On March 16, China handed over its first data to WHO scientists. The information raised hopes because it showed that SARS was abating on its own. A Foreign Ministry spokesman, Kong Quan, announced that the outbreak was "effectively under control." That day, Dr. Liu's brother-in-law became Hong Kong's sixth SARS fatality.

International pressure mounted. On March 25, Health Canada stiffened its travel warning, advising against all travel to Hong Kong, Guangdong, Singapore and Vietnam. And for the first time, WHO began linking SARS to the outbreak in south China.

In response, China dramatically increased its numbers. It acknowledged 792 cases in Guangdong and 31 dead, plus three more deaths in Beijing. But it still refused to let the WHO team into Guangdong, a province normally open to tourists and business travelers.

The state-run media remained silent. Asked this week about SARS, Paul Yeung, a Torontonian working for a public-relations firm in Beijing, e-mailed back: "Everything in Beijing is fine at present -- hardly any information has been released -- so it is almost like it doesn't exist here."

On Tuesday, China Daily reported nothing about SARS, except a mention that the Rolling Stones had cancelled their concerts in Shanghai and Beijing. But on Wednesday, the newspaper finally ran a front-page story on SARS, assuring readers that it was under control.

This week, the same hospital where the late Dr. Liu once worked declined comment. "Sorry, we do not really understand. We're not too clear," said a woman reached by telephone at the No. 2 Sun Yat-sen Hospital in Guangzhou.

Gregory J. Rummo, a businessman and syndicated columnist from Butler, N.J., was in south China this week to adopt a baby girl. When he asked his guide in Nanning what to do about SARS, Mr. Rummo reported that the man smiled and told him, "I don't think you have to worry about SARS. Eat right, get enough rest, avoid stress."

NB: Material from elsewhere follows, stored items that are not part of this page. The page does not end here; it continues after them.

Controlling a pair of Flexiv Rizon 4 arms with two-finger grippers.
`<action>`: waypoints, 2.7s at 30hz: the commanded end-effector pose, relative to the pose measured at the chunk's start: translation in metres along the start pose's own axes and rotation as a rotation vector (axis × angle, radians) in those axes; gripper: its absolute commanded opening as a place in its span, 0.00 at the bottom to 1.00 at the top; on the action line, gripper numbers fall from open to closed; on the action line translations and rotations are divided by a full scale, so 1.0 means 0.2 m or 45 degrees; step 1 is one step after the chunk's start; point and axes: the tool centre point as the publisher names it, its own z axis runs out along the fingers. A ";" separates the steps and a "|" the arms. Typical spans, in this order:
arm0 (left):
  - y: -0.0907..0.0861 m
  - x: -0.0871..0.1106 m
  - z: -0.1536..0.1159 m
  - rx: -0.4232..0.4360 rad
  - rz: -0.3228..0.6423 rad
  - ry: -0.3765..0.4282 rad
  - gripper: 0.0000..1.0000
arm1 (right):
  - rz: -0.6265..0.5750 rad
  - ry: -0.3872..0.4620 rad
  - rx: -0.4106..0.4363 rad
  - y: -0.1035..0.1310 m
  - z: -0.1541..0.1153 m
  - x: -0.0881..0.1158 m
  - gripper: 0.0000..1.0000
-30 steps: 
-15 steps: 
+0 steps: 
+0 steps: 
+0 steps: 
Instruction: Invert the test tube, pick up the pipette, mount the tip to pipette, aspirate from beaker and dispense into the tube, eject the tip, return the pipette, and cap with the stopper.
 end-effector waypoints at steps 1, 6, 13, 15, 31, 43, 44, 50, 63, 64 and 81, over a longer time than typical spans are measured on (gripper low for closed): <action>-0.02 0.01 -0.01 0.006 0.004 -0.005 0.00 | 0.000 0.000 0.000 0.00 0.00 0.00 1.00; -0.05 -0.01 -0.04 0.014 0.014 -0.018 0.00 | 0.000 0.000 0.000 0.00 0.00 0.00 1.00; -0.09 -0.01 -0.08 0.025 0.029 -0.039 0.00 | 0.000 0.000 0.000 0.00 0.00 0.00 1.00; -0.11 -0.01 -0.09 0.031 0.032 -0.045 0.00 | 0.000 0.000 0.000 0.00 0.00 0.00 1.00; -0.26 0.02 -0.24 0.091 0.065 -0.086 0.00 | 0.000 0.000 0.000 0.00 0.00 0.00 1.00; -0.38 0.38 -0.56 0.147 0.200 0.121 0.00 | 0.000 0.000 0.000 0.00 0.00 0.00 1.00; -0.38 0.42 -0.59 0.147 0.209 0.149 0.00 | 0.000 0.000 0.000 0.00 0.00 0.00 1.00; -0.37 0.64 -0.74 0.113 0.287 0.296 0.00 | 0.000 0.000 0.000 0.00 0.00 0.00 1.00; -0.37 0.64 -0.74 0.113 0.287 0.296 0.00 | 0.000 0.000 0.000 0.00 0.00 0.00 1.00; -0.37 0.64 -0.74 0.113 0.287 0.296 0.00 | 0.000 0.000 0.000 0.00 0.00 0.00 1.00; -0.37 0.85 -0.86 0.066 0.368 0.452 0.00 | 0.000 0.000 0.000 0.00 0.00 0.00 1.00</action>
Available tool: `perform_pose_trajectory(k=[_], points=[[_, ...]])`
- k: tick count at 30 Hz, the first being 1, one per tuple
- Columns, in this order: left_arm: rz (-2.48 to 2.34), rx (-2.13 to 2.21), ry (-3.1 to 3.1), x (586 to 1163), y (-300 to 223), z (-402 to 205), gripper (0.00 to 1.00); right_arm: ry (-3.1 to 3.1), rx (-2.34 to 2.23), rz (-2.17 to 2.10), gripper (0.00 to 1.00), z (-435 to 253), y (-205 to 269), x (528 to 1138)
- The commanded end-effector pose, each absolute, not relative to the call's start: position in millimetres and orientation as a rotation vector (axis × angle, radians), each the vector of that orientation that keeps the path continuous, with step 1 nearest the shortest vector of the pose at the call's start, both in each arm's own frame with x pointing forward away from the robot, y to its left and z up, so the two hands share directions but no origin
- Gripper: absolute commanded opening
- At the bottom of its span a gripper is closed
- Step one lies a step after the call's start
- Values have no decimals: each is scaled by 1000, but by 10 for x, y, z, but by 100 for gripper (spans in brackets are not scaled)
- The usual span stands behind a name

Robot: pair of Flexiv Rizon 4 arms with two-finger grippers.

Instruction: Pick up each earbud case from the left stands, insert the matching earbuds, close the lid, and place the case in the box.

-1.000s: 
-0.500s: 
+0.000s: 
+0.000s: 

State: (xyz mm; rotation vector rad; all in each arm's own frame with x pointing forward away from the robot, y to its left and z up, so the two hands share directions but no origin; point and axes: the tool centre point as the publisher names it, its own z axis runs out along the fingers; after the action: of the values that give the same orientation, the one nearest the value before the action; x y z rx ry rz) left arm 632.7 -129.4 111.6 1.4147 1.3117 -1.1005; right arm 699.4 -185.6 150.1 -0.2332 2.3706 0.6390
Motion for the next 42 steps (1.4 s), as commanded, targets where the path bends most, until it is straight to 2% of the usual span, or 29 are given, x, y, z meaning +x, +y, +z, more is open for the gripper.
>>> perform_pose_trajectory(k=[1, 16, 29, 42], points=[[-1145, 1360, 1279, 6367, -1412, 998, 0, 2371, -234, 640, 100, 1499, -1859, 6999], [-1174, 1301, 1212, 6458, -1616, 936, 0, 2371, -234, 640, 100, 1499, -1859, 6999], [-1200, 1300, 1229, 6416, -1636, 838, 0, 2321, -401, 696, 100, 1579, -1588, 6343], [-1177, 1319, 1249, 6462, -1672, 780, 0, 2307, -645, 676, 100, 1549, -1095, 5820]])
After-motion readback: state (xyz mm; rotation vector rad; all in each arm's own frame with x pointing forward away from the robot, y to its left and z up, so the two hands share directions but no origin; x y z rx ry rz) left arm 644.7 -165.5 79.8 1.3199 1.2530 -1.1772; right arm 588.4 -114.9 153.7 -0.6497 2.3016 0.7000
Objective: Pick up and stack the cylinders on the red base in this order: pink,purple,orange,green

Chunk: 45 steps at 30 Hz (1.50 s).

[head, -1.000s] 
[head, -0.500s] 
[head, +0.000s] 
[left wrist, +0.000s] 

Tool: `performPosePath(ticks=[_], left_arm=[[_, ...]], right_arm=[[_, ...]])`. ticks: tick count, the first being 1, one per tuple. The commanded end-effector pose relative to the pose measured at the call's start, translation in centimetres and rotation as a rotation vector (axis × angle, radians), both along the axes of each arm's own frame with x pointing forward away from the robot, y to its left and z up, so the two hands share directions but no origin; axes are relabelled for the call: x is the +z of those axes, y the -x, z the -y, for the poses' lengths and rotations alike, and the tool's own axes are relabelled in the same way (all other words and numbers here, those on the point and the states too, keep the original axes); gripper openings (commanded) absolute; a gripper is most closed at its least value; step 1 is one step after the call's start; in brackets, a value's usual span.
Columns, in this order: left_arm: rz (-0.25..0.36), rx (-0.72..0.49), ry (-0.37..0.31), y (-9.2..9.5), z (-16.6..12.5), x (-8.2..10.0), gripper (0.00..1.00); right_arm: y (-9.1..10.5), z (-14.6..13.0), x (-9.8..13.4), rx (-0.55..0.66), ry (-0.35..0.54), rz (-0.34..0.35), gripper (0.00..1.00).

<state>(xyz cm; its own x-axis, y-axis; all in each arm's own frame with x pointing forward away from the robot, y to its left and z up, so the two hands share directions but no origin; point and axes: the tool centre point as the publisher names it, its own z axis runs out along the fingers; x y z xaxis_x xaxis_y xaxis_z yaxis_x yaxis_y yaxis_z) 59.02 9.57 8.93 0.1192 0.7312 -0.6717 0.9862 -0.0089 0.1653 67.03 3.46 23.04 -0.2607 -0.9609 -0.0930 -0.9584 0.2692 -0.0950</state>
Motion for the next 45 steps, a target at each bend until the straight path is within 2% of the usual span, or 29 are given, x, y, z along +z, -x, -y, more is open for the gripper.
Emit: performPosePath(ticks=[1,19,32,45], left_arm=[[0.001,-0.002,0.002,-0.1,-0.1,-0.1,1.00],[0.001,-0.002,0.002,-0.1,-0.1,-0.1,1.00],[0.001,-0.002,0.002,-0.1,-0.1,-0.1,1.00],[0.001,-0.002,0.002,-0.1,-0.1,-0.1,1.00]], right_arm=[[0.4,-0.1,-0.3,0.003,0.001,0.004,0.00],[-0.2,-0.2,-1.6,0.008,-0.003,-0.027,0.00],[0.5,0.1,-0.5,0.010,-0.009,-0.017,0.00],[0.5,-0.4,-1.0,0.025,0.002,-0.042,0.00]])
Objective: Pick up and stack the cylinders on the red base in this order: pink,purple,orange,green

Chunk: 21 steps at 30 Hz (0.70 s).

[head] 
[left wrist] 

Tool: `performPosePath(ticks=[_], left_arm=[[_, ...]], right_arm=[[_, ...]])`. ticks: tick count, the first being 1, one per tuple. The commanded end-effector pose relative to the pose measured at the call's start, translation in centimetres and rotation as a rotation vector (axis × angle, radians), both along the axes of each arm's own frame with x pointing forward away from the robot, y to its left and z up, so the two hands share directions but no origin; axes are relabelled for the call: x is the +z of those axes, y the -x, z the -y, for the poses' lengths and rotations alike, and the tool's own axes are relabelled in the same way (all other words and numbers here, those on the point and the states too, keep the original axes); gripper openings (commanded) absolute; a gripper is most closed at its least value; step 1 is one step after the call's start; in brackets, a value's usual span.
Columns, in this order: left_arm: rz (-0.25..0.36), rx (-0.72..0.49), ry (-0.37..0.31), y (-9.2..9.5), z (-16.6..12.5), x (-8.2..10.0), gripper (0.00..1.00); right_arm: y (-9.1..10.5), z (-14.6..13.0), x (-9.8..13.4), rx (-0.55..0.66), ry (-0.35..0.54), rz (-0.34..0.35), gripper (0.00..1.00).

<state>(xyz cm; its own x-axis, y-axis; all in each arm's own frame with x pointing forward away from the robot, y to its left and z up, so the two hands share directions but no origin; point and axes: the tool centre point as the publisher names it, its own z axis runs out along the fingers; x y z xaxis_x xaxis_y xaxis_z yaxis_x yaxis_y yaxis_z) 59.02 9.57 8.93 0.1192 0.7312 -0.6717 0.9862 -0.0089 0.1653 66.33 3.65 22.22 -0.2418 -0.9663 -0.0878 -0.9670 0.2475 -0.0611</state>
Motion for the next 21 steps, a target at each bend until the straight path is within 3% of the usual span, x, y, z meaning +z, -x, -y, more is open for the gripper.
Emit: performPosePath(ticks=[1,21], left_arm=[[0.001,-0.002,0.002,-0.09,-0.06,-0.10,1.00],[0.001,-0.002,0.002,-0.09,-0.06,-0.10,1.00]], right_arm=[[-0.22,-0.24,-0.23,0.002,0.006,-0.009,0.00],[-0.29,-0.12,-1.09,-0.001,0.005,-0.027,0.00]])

The U.S. State Department is worried. It's announced that all non-essential diplomatic personnel and their families may leave Hong Kong and Guangzhou if they wish. The Centers for Disease Control in Atlanta has broadened its travel advisory to include all of mainland China.

Meanwhile, the economic fallout from SARS has hit airlines, hotels and restaurants Amsterdam to Zurich. In Toronto, a large international group of cancer researchers cancelled its annual conference, which had been set to begin today. The loss to the city is pegged at $15-million or more.

WHO, founded in 1948 by the United Nations, has no enforcement powers. After trying polite encouragement, it apparently decided to use language Beijing understood. On Wednesday, with its team still languishing in Beijing. WHO issued a travel advisory for Hong Kong and Guangdong, its first-ever global warning against travel to an area because of an infectious disease.

China got the message. The WHO team could visit Guangdong after all. And Zhang Wenkang, the Chinese Minister of Health, said he was sure that once it became obvious everything down there was hunky-dory, people would surely visit China again.